A Rare Complex BRAF Mutation Involving Codon V600 and K601 in Primary Cutaneous Melanoma: Case Report

Francesca Consoli  1 Gianluca Barbieri  2 Matteo Picciolini  2 Daniela Medicina  3 Mattia Bugatti  3 Valeria Tovazzi  1 Barbara Liserre  4 Claudia Zambelli  3 Fausto Zorzi  4 Alfredo Berruti  1   5 Emanuele Giurisato  6   7 William Vermi  1   8   9
Affiliations
Case Reports

A Rare Complex BRAF Mutation Involving Codon V600 and K601 in Primary Cutaneous Melanoma: Case Report

Francesca Consoli et al. Front Oncol. .

Abstract

BRAF is one of the most common mutated kinases detected in human cancer, particularly in cases of primary cutaneous melanomas (PCM). Mutations of the BRAF proto-oncogene, at the p.V600 codon, has been detected in more than 50% of primary and metastatic melanoma cells in clinical samples. In addition to the most frequent BRAF p.V600E mutation, corresponding to the single base pair substitution c.1799T>A, rarer mutations, within and outside the V600 codon, have been described.

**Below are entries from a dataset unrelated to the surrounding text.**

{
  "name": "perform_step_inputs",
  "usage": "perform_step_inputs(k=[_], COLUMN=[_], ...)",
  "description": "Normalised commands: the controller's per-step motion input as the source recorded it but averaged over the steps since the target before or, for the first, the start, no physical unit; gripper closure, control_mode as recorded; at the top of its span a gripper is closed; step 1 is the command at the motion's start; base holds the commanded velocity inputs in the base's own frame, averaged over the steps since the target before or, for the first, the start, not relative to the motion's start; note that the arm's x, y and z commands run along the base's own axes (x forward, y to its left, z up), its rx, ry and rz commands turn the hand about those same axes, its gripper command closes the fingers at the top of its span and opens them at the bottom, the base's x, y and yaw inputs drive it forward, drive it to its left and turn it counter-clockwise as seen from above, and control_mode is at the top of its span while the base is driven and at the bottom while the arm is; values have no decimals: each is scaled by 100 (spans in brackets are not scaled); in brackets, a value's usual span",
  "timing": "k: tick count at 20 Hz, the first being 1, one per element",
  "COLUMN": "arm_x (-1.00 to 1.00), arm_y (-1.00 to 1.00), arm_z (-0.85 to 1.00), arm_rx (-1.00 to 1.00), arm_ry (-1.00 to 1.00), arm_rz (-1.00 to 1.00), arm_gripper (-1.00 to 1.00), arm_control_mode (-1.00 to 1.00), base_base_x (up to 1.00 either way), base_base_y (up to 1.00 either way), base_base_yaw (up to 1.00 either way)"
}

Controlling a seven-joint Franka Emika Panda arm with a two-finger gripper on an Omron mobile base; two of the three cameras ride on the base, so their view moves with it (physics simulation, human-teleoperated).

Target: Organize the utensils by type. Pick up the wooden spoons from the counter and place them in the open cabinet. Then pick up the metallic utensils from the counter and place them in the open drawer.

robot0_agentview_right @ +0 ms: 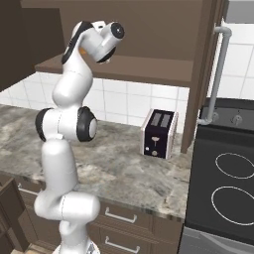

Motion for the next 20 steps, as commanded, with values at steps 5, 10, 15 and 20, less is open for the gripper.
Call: perform_step_inputs(k=[5,10,15,20], arm_x=[33,30,11,0], arm_y=[14,15,13,13], arm_z=[-18,-26,-37,-46], arm_rx=[0,0,0,0], arm_ry=[0,2,3,0], arm_rz=[0,0,0,0], arm_gripper=[100,100,100,-100], arm_control_mode=[-100,-100,-100,-100], base_base_x=[0,0,0,0], base_base_y=[0,0,0,0], base_base_yaw=[0,0,0,0])
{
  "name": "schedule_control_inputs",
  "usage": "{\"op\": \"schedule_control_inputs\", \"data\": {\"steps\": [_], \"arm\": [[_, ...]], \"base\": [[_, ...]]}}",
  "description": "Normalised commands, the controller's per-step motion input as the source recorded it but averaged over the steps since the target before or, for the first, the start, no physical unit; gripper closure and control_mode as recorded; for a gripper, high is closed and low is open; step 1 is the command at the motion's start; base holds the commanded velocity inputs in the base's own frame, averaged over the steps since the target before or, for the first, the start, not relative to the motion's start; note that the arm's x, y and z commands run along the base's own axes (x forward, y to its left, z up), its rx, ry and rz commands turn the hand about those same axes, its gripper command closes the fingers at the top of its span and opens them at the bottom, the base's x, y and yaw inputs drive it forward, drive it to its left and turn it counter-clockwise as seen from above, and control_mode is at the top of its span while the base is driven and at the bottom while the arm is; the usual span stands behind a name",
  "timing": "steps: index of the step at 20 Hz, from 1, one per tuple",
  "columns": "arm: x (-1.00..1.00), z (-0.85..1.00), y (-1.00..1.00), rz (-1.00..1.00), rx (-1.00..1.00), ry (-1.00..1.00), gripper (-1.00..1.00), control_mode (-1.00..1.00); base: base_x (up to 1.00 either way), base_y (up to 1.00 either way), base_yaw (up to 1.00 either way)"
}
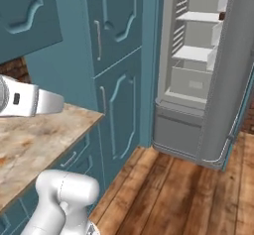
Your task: Retrieve the bottle and the shaker from the cabinet and place them next to the mixing bowl on the counter. Then add garlic from the fridge to the mixing bowl.
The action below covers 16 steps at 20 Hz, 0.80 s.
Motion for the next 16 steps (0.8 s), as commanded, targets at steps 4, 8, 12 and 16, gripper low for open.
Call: {"op": "schedule_control_inputs", "data": {"steps": [4, 8, 12, 16], "arm": [[0.0, 0.0, 0.0, 0.0, 0.0, 0.0, -1.0, 1.0], [0.0, 0.0, 0.0, 0.0, 0.0, 0.0, -1.0, 1.0], [0.0, 0.0, 0.0, 0.0, 0.0, 0.0, -1.0, 1.0], [0.0, 0.0, 0.0, 0.0, 0.0, 0.0, -1.0, 1.0]], "base": [[-0.42, 0.0, 0.07], [0.83, -0.57, 0.25], [0.67, -0.85, 0.34], [-0.36, -0.55, 0.2]]}}
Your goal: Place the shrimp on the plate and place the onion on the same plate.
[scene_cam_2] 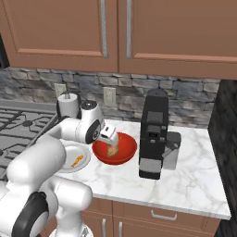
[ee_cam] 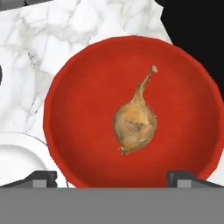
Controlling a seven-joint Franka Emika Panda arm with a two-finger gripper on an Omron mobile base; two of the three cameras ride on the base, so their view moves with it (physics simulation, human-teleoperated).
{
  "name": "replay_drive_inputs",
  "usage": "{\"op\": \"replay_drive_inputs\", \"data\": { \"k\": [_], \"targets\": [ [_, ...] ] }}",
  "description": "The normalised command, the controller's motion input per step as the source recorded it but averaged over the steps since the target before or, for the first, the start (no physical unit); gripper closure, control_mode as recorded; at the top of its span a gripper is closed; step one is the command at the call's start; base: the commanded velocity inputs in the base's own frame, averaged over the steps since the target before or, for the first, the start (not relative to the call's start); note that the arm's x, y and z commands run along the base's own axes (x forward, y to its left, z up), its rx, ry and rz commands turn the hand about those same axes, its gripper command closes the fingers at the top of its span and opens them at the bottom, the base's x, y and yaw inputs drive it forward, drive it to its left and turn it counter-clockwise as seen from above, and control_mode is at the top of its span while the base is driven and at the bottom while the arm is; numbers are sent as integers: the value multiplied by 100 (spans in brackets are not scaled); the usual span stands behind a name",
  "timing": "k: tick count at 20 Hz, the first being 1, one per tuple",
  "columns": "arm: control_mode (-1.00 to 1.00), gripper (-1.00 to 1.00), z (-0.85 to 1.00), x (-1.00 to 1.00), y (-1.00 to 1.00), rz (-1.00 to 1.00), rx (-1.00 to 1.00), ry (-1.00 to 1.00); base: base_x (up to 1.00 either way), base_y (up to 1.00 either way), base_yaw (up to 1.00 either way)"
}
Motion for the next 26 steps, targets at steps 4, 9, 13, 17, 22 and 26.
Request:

Expectedly, BRAF and MEK inhibitors (or their combination) have been poorly explored as potential therapeutic strategies in metastatic melanomas harboring this rare mutation. By using a set of sequencing techniques and immunohistochemistry, this work reports the genomic and clinical features of two melanoma patients showing a rare complex mutation affecting codon V600 and K601 of the BRAF gene, leading to a V600E2; K601I change. Specifically, these two patients show a distinct clinical behavior and significantly differ in their responses to BRAF and MEK inhibitors. Indeed, although this treatment has proven to be effective and safe in both cases, the observed variability between the two patients resulted as a direct consequence of the baseline extent of brain involvement, intracranial treatment failure as well as on the PTEN status.

Keywords: BRAF; BRAF inhibitors; MEK inhibitors; NGS; metastatic melanoma; mutation.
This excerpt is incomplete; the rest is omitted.